Please see the following resources for help with writing your experience descriptions.
The Basics and Logistics
- Character Counts and Most Meaningful/Highlighted
- Dental
- 600 characters for each description
- Ability to mark 6 experiences as “highlighted”
- Medical
- MD: 15 experiences available; 3 marked as “most meaningful”
- 700 characters for each description
- 1325 additional characters for “most meaningful” descriptions
- DO:
- 600 characters for each description
- MD: 15 experiences available; 3 marked as “most meaningful”
- Occupational Therapy, Optometry, Pharmacy, Physical Therapy, and Physician Assistant
- 600 characters for each description
- Veterinary
- 600 characters for each description
- Ability to mark 5 experiences as “most important”
- Dental
- Once you submit your application, you can NOT edit the experiences you have already entered, but you can add more.
- Make sure you read each instruction manual carefully, making note of all the information you need, including, but not limited to:
- Organization name; contact person and their information
- Dates of experience
- Hours (total and average)
- If experience is “current” or “ongoing”, indicate that in the experience entry. Indicate hours worked and you can project how many hours you will complete in the future (be reasonable/realistic).
- If you are limited on the number of entries you can put in (AMCAS) or have a number of “similar” experiences (ex: research projects, sporadic volunteer work, etc), make sure to meet with an advisor in the PPAC to strategize on how to enterthese experiences
- Honors and awards should be exceptionally meaningful if you are going to enter them.
What to Include as Experiences
Each professional school application will require you to classify your experiences by “type”. If there are questions on what counts as healthcare experience vs. patient care vs. shadowing, etc. please ask your PPAC Advisor!
Broadly speaking, think about your past experiences and what has contributed to your personal and professional development, along with your motivation for your desired career. Define which experiences you will include that demonstrate/ show:
- Your passion for serving others
- Your dedication to your community and the people in it
- Understanding your desired future career, including the nature of the work, diversity of employment within the field or specializations, and most importantly, type and necessity of care for patients.
- Leadership abilities
- Understanding of scientific inquiry (research and the process)
- Professionalism and communication (verbal, written, and interpersonal) skills and your approach to these
- Teamwork and ability to collaborate
- Your understanding of how socioeconomic factors, healthcare disparities, and cultural backgrounds influence healthcare access and clinician/patient relationships
- Your resiliency, adaptability, ability to overcome challenges
- Your understanding of deep level self-reflection
- Things that make you *YOU*! But, be careful about what hobbies, etc. you include!
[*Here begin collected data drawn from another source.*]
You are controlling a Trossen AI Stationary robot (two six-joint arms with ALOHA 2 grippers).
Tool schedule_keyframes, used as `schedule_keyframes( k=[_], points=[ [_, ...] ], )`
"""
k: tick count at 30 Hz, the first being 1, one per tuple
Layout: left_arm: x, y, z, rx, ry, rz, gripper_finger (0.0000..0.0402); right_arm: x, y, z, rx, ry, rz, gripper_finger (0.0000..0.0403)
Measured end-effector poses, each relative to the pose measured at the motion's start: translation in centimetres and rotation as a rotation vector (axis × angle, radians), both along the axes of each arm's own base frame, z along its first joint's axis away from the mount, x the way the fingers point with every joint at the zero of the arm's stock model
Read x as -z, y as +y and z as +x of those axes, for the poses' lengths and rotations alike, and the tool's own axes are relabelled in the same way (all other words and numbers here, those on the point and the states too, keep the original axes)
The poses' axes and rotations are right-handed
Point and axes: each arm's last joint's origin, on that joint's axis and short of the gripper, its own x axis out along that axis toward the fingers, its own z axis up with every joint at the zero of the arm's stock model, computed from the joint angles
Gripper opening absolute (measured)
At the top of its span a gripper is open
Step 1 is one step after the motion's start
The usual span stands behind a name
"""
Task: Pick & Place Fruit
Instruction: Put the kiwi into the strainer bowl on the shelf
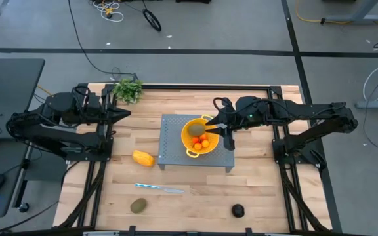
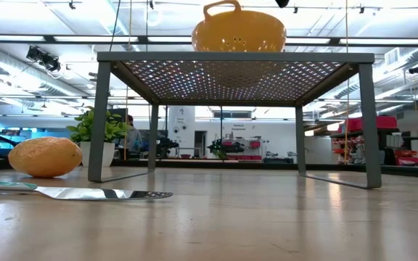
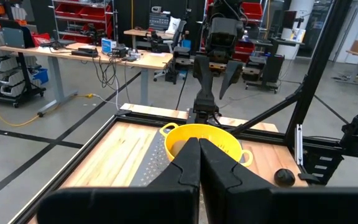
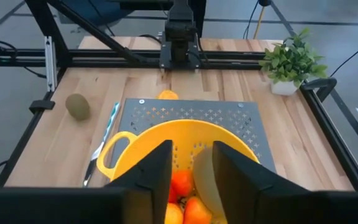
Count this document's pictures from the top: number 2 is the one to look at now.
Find yellow plastic colander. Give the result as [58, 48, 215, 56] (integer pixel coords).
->
[191, 0, 288, 53]

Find grey perforated metal stand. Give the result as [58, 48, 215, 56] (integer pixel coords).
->
[87, 51, 383, 190]

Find red storage bins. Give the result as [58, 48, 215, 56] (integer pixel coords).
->
[346, 115, 398, 133]

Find red crates row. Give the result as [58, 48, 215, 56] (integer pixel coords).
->
[225, 154, 263, 162]

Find dark shelf unit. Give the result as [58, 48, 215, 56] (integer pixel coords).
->
[330, 115, 418, 167]

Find person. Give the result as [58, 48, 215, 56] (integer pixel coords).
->
[124, 114, 144, 153]

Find overhead light beam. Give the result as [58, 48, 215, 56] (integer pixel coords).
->
[0, 33, 418, 47]

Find green plant in white pot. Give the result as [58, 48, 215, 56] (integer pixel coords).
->
[66, 106, 133, 168]

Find black ceiling spotlight cluster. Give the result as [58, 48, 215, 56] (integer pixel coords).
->
[25, 45, 62, 73]

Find large yellow mango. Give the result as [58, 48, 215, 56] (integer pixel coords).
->
[7, 136, 83, 178]

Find black hanging cable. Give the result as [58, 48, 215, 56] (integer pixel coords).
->
[108, 0, 123, 52]

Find knife with patterned handle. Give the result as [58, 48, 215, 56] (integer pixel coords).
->
[0, 178, 174, 202]
How to Write Compelling Experience Descriptions
- Before approaching each description individually, think about your application as a whole. What picture do you want to paint of you as an applicant and individual?
- Generally speaking, your experience descriptions should convey:
- What you did in your role, including level or responsibility and engagement
- How you grew or changed from your experience
- Unique perspectives on who you are as an applicant
- Use your characters!
- These are to be written in paragraph style, using authentic, professional language with no grammar, spelling or punctuation mistakes!
- Do not bullet point your experience descriptions
- Do not use “sales” language such as “I served...”, “I achieved...”
- Remember you want to capture your reader/evaluator quickly and draw them in to your experience and why it makes you the applicant they want to invite for an interview or offer admissions to.
- Highlight throughout your descriptions the value you are going to bring to medicine. Remember: professional schools get thousands of applications and reviewers/evaluators read hundreds of files. Make them know YOU and why they can’t “pass you up” as a future professional student in their program.
- Quality over quantity. Don’t feel like the more experiences you have, the better. You want to add the experiences that contribute to your application as a whole- who you are, what you care about, and/or why you want to be in this profession.
- Use experiences that occurred after high school. There are exceptions, but be sure to talk to your pre-professional advisor about whether or not to include experiences prior to college.